Phoenix laughs, helpless and a little unhinged, and everything else drops out of Miles’ attention. It's been seven years since he heard that sound as a sound. Phoenix has a handsome laugh. He catches Miles looking at him and turns to share the joke, and the smile that spreads across his face is wide and absolute. There are freckles and burn scars patterning the skin over his nose. And lines around his eyes. Not as many as it felt like from the inside. With shock Miles realizes they're only thirty-three.

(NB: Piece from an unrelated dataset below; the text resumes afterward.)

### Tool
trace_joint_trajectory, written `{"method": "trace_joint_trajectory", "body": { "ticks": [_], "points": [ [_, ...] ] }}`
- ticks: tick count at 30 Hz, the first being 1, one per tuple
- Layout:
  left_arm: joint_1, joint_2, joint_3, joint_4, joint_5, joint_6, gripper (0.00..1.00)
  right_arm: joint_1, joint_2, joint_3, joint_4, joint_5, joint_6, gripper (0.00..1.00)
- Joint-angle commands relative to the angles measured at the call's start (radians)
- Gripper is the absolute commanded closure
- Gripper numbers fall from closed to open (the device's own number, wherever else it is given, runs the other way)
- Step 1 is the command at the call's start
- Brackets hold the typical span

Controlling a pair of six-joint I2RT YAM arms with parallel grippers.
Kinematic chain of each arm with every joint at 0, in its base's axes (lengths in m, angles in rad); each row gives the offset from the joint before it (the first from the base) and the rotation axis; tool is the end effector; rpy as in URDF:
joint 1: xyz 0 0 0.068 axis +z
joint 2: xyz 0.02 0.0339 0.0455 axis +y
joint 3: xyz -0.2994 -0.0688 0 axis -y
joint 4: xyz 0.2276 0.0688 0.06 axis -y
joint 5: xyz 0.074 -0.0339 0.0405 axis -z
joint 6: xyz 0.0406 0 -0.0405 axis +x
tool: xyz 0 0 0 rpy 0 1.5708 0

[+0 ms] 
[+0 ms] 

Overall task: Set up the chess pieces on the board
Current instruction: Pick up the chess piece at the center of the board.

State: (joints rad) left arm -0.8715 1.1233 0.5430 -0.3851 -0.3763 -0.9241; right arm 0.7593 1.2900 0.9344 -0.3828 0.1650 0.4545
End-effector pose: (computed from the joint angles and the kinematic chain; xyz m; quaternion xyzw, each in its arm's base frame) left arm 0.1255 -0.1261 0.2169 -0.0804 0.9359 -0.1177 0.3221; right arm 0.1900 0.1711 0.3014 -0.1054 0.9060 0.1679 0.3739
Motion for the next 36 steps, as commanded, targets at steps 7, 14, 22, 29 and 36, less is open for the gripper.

It should feel less intimate, watching him from the outside. It should feel like a loss. It feels vertiginous, frightening and joyous, weirder than he could have imagined: like he's meeting him for the first time.
“I think,” Phoenix says reflectively, “my cartilage hurts.”
“They still have all the cancer,” Apollo yawns, and then wakes himself up the rest of the way a spasm of guilt. “Shit, sorry. Sir. Sirs. Trucy, did Ema already—”
“Of course your cartilage hurts,” Miles says to Phoenix, trying for a magisterial note. “You were exposed to a direct nuclear explosion.”
“No, Ema did not, and Ema suggested we not get into that question or the question about the ain-damage-bray until they’re off the painkillers,” Trucy scolds her brother, wrapping her arm tighter around his. “And if you’re going to affect their recovery, you can go pester Ema about Klavier some more, mister—”
“So were you,” Phoenix points out. He sounds almost drunk. “You look good.”
“You,” Miles tells him, “are a fluid but incompetent liar.”
“No, it’s good,” Phoenix protests, “it’s like—shipwrecked admiral. You have a little drool on your chin, do you want to get that off?“
Miles swipes at it defensively. “That’s none of your business,” he informs Phoenix. “Until we’re back in uniform—”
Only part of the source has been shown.